§ HOW TO COMPLETE THIS TASK: Each entry in the block below needs to be copied out exactly.

§ THE RECORDS:
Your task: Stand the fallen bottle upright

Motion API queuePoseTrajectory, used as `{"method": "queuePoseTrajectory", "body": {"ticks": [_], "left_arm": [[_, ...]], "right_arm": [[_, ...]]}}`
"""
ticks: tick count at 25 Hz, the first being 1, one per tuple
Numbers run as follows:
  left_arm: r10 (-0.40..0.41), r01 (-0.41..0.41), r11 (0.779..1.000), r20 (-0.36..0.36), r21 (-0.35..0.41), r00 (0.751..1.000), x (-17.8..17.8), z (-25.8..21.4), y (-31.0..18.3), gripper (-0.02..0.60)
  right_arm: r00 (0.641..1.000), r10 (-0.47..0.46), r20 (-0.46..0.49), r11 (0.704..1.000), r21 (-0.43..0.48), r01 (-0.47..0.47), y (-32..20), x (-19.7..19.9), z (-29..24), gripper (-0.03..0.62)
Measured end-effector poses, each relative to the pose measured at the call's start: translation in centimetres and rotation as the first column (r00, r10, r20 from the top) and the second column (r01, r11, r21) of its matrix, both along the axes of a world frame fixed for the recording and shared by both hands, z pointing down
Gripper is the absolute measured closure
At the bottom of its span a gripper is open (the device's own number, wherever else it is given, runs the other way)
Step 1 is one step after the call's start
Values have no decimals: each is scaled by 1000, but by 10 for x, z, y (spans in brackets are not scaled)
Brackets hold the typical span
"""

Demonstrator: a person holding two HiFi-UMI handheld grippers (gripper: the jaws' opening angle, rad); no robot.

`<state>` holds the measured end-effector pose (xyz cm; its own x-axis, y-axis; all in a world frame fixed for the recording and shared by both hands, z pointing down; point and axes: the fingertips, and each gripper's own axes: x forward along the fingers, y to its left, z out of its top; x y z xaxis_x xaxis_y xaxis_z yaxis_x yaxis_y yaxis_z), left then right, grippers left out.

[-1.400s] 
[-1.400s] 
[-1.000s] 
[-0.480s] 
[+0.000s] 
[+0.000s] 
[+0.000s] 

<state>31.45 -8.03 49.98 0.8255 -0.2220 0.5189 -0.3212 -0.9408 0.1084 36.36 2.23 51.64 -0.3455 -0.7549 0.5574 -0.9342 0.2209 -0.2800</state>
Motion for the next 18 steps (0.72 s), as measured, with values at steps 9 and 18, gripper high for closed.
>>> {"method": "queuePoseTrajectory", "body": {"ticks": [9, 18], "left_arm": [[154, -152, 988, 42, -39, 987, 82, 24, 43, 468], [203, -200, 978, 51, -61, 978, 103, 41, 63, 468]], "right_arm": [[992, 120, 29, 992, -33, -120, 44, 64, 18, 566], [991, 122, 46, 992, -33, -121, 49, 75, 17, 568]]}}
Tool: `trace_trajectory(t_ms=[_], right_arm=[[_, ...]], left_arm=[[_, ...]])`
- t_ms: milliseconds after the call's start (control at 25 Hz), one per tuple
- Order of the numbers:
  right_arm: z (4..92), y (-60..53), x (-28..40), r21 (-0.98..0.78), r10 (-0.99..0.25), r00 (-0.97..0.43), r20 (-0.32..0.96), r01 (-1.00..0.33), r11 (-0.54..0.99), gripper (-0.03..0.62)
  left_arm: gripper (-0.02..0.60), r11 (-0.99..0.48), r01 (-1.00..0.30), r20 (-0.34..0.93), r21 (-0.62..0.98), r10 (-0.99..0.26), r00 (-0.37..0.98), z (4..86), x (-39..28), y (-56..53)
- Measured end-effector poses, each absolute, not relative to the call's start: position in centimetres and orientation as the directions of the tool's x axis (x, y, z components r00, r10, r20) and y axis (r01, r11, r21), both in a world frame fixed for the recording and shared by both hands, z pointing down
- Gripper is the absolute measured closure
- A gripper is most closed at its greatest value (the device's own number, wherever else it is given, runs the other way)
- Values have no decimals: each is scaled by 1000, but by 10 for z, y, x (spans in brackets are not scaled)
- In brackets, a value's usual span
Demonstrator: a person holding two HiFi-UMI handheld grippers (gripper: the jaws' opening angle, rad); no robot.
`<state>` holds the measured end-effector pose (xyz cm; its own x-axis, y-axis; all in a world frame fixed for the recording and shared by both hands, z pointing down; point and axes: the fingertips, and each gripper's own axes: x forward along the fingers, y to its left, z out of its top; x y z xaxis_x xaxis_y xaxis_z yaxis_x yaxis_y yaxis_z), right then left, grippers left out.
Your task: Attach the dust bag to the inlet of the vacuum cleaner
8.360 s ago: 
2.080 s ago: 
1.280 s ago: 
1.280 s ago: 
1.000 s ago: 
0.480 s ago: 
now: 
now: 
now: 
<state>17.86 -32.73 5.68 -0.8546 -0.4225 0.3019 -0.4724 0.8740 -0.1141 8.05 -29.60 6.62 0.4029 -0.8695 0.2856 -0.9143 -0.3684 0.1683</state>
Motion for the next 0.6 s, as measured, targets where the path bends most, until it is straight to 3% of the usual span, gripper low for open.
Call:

§ RESPONSE:
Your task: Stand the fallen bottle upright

Motion API queuePoseTrajectory, used as `{"method": "queuePoseTrajectory", "body": {"ticks": [_], "left_arm": [[_, ...]], "right_arm": [[_, ...]]}}`
"""
ticks: tick count at 25 Hz, the first being 1, one per tuple
Numbers run as follows:
  left_arm: r10 (-0.40..0.41), r01 (-0.41..0.41), r11 (0.779..1.000), r20 (-0.36..0.36), r21 (-0.35..0.41), r00 (0.751..1.000), x (-17.8..17.8), z (-25.8..21.4), y (-31.0..18.3), gripper (-0.02..0.60)
  right_arm: r00 (0.641..1.000), r10 (-0.47..0.46), r20 (-0.46..0.49), r11 (0.704..1.000), r21 (-0.43..0.48), r01 (-0.47..0.47), y (-32..20), x (-19.7..19.9), z (-29..24), gripper (-0.03..0.62)
Measured end-effector poses, each relative to the pose measured at the call's start: translation in centimetres and rotation as the first column (r00, r10, r20 from the top) and the second column (r01, r11, r21) of its matrix, both along the axes of a world frame fixed for the recording and shared by both hands, z pointing down
Gripper is the absolute measured closure
At the bottom of its span a gripper is open (the device's own number, wherever else it is given, runs the other way)
Step 1 is one step after the call's start
Values have no decimals: each is scaled by 1000, but by 10 for x, z, y (spans in brackets are not scaled)
Brackets hold the typical span
"""

Demonstrator: a person holding two HiFi-UMI handheld grippers (gripper: the jaws' opening angle, rad); no robot.

`<state>` holds the measured end-effector pose (xyz cm; its own x-axis, y-axis; all in a world frame fixed for the recording and shared by both hands, z pointing down; point and axes: the fingertips, and each gripper's own axes: x forward along the fingers, y to its left, z out of its top; x y z xaxis_x xaxis_y xaxis_z yaxis_x yaxis_y yaxis_z), left then right, grippers left out.

[-1.400s] 
[-1.400s] 
[-1.000s] 
[-0.480s] 
[+0.000s] 
[+0.000s] 
[+0.000s] 

<state>31.45 -8.03 49.98 0.8255 -0.2220 0.5189 -0.3212 -0.9408 0.1084 36.36 2.23 51.64 -0.3455 -0.7549 0.5574 -0.9342 0.2209 -0.2800</state>
Motion for the next 18 steps (0.72 s), as measured, with values at steps 9 and 18, gripper high for closed.
>>> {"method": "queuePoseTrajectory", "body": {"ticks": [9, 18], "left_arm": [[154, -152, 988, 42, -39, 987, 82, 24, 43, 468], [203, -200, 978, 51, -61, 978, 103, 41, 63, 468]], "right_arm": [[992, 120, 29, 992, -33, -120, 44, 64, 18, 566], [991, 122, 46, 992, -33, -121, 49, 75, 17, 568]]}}
Tool: `trace_trajectory(t_ms=[_], right_arm=[[_, ...]], left_arm=[[_, ...]])`
- t_ms: milliseconds after the call's start (control at 25 Hz), one per tuple
- Order of the numbers:
  right_arm: z (4..92), y (-60..53), x (-28..40), r21 (-0.98..0.78), r10 (-0.99..0.25), r00 (-0.97..0.43), r20 (-0.32..0.96), r01 (-1.00..0.33), r11 (-0.54..0.99), gripper (-0.03..0.62)
  left_arm: gripper (-0.02..0.60), r11 (-0.99..0.48), r01 (-1.00..0.30), r20 (-0.34..0.93), r21 (-0.62..0.98), r10 (-0.99..0.26), r00 (-0.37..0.98), z (4..86), x (-39..28), y (-56..53)
- Measured end-effector poses, each absolute, not relative to the call's start: position in centimetres and orientation as the directions of the tool's x axis (x, y, z components r00, r10, r20) and y axis (r01, r11, r21), both in a world frame fixed for the recording and shared by both hands, z pointing down
- Gripper is the absolute measured closure
- A gripper is most closed at its greatest value (the device's own number, wherever else it is given, runs the other way)
- Values have no decimals: each is scaled by 1000, but by 10 for z, y, x (spans in brackets are not scaled)
- In brackets, a value's usual span
Demonstrator: a person holding two HiFi-UMI handheld grippers (gripper: the jaws' opening angle, rad); no robot.
`<state>` holds the measured end-effector pose (xyz cm; its own x-axis, y-axis; all in a world frame fixed for the recording and shared by both hands, z pointing down; point and axes: the fingertips, and each gripper's own axes: x forward along the fingers, y to its left, z out of its top; x y z xaxis_x xaxis_y xaxis_z yaxis_x yaxis_y yaxis_z), right then left, grippers left out.
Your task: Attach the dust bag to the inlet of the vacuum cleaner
8.360 s ago: 
2.080 s ago: 
1.280 s ago: 
1.280 s ago: 
1.000 s ago: 
0.480 s ago: 
now: 
now: 
now: 
<state>17.86 -32.73 5.68 -0.8546 -0.4225 0.3019 -0.4724 0.8740 -0.1141 8.05 -29.60 6.62 0.4029 -0.8695 0.2856 -0.9143 -0.3684 0.1683</state>
Motion for the next 0.6 s, as measured, targets where the path bends most, until it is straight to 3% of the usual span, gripper low for open.
Call:

This is the complete answer.